▸ WORK ORDER: Supply the number of lines below containing "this", nothing else.

::: MATERIALS PROVIDED

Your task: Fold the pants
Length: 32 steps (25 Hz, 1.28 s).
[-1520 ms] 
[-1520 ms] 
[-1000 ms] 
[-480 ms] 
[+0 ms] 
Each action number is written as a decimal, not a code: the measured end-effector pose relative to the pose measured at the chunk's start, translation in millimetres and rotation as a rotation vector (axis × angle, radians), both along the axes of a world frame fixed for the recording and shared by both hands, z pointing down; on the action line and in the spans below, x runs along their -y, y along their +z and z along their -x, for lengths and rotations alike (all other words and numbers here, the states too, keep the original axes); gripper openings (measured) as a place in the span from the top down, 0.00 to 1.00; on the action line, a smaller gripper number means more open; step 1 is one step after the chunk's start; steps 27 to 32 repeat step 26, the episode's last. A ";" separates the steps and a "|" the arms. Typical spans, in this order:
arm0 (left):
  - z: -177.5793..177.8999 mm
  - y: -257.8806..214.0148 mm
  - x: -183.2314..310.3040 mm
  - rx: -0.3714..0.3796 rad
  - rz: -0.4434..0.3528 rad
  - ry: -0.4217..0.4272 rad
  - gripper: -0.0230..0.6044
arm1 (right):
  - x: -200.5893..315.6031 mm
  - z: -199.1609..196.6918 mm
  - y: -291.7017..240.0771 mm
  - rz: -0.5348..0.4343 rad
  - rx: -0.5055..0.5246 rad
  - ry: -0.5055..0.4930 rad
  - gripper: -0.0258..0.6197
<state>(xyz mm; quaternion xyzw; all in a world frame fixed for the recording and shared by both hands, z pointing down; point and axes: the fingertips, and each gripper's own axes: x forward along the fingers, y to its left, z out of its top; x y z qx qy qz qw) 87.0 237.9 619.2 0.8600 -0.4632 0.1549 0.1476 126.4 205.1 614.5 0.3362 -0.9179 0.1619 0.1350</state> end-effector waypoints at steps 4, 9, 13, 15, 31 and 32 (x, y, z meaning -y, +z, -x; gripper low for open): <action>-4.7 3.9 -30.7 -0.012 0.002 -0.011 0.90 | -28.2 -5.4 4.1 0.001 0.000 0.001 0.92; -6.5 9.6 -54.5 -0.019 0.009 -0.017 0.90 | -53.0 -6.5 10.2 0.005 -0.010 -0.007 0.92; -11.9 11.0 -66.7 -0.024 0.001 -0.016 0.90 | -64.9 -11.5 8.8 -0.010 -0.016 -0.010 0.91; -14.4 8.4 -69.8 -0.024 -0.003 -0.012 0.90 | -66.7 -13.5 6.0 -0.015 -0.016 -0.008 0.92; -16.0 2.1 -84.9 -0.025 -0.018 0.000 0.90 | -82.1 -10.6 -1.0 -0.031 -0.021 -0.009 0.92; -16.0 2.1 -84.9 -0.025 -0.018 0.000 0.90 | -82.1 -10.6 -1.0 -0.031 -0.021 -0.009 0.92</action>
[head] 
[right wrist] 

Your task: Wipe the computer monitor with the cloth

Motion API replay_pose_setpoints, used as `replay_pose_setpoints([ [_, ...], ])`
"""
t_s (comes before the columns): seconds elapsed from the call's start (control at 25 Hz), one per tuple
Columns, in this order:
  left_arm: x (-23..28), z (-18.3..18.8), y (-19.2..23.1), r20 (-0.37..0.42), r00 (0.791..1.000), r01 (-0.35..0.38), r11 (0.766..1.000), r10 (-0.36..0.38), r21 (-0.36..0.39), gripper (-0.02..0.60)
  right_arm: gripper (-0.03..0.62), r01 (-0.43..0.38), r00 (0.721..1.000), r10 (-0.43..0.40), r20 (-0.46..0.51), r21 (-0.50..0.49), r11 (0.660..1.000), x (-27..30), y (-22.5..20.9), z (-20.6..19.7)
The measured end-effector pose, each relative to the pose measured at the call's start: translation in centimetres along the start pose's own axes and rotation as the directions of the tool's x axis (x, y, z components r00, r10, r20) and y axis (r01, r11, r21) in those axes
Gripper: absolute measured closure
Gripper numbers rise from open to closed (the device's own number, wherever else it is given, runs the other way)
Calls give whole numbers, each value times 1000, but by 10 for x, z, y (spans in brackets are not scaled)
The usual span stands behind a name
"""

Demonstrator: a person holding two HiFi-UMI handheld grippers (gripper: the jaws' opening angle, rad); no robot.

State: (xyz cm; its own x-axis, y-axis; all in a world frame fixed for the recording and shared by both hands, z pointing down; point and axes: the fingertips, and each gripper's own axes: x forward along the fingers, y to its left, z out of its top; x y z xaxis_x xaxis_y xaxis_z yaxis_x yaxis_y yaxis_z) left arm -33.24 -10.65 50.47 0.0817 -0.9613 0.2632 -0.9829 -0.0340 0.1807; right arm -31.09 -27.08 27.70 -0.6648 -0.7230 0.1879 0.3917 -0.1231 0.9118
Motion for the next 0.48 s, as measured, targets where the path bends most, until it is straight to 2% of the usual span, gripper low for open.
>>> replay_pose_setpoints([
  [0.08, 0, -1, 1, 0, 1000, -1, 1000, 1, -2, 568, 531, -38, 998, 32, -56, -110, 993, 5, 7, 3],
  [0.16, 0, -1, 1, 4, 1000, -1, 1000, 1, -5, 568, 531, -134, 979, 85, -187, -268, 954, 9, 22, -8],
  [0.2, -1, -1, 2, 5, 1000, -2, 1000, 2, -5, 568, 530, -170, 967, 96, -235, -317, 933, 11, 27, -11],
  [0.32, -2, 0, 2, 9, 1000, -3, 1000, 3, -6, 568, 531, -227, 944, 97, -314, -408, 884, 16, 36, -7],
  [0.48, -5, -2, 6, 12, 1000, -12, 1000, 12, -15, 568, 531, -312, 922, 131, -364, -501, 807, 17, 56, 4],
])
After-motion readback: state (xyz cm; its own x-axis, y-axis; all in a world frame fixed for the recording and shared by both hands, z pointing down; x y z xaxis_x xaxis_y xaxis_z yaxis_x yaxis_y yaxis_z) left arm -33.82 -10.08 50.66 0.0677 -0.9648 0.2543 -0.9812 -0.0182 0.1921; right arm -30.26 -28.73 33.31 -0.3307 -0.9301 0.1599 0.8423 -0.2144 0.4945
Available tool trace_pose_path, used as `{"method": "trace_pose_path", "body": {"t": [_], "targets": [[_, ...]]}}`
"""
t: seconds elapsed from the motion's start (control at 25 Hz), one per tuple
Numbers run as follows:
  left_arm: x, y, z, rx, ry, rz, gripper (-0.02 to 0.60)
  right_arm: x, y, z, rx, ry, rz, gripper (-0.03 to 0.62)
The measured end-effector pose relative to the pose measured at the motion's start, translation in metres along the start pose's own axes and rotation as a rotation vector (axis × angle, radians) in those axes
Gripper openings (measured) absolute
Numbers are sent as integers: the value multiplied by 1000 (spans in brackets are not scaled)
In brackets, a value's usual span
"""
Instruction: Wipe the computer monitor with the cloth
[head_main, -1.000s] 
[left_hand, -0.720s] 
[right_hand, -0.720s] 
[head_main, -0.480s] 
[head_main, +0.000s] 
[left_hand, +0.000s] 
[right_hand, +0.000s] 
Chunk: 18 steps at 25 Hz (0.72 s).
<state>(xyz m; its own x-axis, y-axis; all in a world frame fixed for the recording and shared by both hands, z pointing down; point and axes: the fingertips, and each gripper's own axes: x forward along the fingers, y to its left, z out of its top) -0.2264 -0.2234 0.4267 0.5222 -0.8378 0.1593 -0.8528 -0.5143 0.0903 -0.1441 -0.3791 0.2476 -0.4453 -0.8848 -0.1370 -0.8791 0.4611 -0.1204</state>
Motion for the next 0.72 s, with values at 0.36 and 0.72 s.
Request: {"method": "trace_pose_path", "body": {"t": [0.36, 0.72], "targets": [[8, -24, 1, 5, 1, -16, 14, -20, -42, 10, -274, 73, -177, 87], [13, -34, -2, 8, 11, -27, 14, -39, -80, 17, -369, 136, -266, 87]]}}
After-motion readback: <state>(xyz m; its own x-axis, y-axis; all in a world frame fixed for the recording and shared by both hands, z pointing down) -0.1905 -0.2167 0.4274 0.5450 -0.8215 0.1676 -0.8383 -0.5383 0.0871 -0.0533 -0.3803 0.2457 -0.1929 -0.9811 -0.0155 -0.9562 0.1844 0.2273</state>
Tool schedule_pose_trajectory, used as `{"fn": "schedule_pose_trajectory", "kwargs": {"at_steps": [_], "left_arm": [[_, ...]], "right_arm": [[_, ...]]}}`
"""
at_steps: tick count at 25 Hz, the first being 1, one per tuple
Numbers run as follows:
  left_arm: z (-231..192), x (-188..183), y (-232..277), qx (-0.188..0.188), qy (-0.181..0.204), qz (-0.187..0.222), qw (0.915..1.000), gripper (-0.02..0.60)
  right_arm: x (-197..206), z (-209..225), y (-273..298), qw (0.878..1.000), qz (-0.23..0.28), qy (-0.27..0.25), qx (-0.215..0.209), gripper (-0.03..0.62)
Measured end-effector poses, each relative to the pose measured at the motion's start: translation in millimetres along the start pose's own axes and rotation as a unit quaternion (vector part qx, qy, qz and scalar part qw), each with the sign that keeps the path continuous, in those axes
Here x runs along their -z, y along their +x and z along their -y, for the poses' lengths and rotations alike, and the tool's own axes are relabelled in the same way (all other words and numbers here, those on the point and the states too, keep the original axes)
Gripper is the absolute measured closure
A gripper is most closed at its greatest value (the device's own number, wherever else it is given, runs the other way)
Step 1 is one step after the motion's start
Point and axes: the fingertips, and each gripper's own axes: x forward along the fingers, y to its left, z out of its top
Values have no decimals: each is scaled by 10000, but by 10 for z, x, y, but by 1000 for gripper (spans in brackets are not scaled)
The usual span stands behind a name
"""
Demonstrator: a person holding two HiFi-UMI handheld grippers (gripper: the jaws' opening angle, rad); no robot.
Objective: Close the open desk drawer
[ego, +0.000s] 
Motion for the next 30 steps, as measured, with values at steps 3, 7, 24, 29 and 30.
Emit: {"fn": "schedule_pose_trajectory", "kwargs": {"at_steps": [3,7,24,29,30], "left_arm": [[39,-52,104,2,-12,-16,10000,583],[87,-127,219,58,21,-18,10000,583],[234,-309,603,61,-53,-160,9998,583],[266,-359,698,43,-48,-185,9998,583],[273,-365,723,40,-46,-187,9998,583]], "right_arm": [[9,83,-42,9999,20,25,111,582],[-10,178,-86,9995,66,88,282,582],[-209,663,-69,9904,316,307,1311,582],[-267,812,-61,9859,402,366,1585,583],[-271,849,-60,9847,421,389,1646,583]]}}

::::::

▸ EXERCISE SOLUTION: 2